• **THE PROBLEM**:
An exact transcription is needed of the lines below from the one with "The text here" through the one with "Target: ribbed cylinder", with no other lines and no pictures.

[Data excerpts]
--- START ---

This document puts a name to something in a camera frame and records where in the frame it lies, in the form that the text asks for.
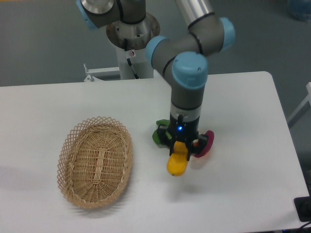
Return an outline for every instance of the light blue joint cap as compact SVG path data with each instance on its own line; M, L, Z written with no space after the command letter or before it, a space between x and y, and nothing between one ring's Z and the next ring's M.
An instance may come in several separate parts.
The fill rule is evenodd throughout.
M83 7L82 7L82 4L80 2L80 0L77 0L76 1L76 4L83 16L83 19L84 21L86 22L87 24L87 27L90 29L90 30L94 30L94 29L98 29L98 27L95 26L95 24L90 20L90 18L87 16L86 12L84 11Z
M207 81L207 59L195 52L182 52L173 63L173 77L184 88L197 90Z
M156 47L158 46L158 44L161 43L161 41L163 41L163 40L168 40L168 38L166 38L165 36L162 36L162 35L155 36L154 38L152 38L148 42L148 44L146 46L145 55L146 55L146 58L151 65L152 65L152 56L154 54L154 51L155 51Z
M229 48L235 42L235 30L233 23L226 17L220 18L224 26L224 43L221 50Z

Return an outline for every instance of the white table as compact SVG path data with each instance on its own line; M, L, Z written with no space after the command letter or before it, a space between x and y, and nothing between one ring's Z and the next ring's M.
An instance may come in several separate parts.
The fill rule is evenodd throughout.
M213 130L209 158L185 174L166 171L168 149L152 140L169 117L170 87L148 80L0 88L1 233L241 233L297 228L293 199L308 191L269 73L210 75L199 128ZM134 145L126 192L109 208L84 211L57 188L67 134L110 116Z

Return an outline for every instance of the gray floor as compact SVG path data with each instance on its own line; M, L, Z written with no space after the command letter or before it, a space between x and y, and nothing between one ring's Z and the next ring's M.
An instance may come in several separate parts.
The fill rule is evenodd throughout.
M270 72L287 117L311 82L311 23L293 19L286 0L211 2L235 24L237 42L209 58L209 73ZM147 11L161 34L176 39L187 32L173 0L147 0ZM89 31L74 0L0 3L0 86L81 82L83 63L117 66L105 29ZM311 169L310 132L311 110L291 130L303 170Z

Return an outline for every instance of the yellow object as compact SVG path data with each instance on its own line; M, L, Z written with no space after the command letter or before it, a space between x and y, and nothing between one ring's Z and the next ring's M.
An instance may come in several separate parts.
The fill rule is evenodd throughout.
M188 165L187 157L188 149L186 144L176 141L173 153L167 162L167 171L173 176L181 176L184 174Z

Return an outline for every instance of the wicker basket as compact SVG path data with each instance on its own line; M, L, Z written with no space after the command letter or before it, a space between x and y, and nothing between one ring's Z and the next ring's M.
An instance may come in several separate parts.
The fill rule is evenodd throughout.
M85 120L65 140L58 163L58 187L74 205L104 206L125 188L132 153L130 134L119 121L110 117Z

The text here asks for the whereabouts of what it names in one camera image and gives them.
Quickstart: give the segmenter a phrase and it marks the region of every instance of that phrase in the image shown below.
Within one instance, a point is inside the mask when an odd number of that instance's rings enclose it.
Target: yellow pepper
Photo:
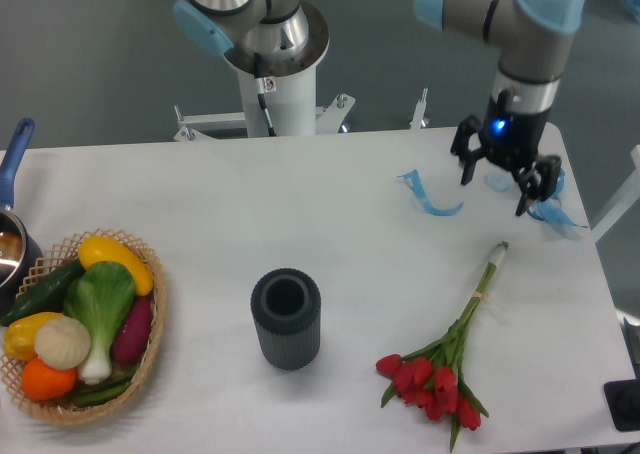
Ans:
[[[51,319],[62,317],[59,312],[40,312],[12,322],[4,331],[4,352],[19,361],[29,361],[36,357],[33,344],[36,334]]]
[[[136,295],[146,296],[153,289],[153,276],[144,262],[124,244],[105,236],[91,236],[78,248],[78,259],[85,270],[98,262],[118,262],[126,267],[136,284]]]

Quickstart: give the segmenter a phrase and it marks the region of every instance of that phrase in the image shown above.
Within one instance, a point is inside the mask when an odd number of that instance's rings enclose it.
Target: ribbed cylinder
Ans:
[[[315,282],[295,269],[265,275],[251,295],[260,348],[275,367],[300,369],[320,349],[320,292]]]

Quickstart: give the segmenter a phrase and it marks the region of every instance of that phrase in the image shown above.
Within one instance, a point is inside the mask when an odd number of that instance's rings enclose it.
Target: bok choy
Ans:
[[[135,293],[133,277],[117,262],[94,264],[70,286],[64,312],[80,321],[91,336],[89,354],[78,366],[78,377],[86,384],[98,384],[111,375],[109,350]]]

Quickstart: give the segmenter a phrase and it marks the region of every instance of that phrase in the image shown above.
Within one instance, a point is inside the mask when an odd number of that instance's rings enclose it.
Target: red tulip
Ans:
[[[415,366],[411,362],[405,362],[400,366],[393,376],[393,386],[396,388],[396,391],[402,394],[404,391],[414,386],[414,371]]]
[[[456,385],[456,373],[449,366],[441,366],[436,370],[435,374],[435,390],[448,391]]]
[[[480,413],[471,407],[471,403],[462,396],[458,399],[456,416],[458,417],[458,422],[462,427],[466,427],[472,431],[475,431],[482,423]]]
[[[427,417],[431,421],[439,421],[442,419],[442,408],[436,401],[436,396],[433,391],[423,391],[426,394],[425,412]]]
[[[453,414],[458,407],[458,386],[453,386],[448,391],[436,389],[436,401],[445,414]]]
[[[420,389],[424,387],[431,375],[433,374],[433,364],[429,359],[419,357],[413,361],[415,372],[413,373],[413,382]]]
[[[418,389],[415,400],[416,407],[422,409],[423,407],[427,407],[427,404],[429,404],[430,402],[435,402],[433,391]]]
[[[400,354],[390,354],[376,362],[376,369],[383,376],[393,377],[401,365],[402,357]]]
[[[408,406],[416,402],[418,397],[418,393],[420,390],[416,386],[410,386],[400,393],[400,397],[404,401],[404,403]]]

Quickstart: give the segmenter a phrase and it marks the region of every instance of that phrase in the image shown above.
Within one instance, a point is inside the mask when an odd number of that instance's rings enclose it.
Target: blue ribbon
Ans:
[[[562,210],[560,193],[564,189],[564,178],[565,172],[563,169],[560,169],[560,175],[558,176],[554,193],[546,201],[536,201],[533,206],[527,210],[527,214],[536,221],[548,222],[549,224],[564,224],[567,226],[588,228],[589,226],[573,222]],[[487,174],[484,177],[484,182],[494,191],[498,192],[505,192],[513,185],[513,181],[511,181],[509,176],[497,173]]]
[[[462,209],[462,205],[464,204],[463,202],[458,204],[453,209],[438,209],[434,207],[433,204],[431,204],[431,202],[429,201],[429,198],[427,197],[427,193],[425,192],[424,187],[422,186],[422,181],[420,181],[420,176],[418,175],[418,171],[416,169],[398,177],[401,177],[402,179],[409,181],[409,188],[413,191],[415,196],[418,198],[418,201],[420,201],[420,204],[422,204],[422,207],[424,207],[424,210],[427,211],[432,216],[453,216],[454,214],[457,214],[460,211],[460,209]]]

--- END ---
--- START ---

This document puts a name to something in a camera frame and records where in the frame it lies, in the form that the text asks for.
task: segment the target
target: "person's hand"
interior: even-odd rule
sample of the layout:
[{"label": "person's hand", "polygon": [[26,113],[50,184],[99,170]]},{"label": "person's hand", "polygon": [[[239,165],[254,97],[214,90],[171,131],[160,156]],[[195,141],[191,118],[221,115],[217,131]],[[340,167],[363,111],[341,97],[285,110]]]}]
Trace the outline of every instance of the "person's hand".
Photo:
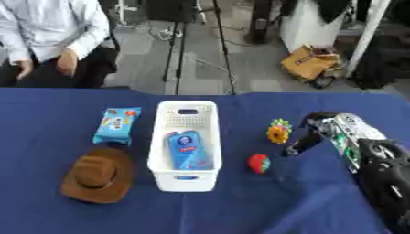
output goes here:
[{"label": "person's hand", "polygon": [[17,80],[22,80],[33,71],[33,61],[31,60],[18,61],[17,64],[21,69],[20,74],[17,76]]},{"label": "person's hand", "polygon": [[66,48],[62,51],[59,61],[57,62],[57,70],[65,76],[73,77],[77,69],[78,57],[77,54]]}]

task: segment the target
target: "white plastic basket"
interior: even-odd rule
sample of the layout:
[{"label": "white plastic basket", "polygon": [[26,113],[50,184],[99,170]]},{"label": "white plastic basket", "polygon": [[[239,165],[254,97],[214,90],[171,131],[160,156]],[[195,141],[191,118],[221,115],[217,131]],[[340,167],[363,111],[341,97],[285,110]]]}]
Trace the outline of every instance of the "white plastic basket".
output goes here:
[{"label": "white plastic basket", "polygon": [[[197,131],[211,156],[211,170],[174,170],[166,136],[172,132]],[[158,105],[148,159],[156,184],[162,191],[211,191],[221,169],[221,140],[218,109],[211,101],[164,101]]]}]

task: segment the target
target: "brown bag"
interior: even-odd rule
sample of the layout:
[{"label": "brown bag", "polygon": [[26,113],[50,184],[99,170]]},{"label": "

--- END ---

• **FINISHED TASK**:
The text here asks for the whereabouts of what it names in one camera image and gives them.
Quickstart: give the segmenter a phrase and it marks the region of every instance of that phrase in the image shown below.
Within one instance, a point is inside the mask when an odd number of that instance's rings enclose it.
Target: yellow pepper
Photo:
Ans:
[[[51,319],[62,317],[59,312],[40,312],[12,322],[4,331],[4,352],[19,361],[29,361],[36,357],[33,344],[36,334]]]
[[[136,295],[146,296],[153,289],[153,276],[144,262],[124,244],[105,236],[91,236],[78,248],[78,259],[85,270],[98,262],[118,262],[126,267],[136,284]]]

Quickstart: give the segmenter a phrase and it marks the region of every instance of that phrase in the image shown above.
Within one instance, a point is inside the mask when an odd number of that instance's rings enclose it.
Target: ribbed cylinder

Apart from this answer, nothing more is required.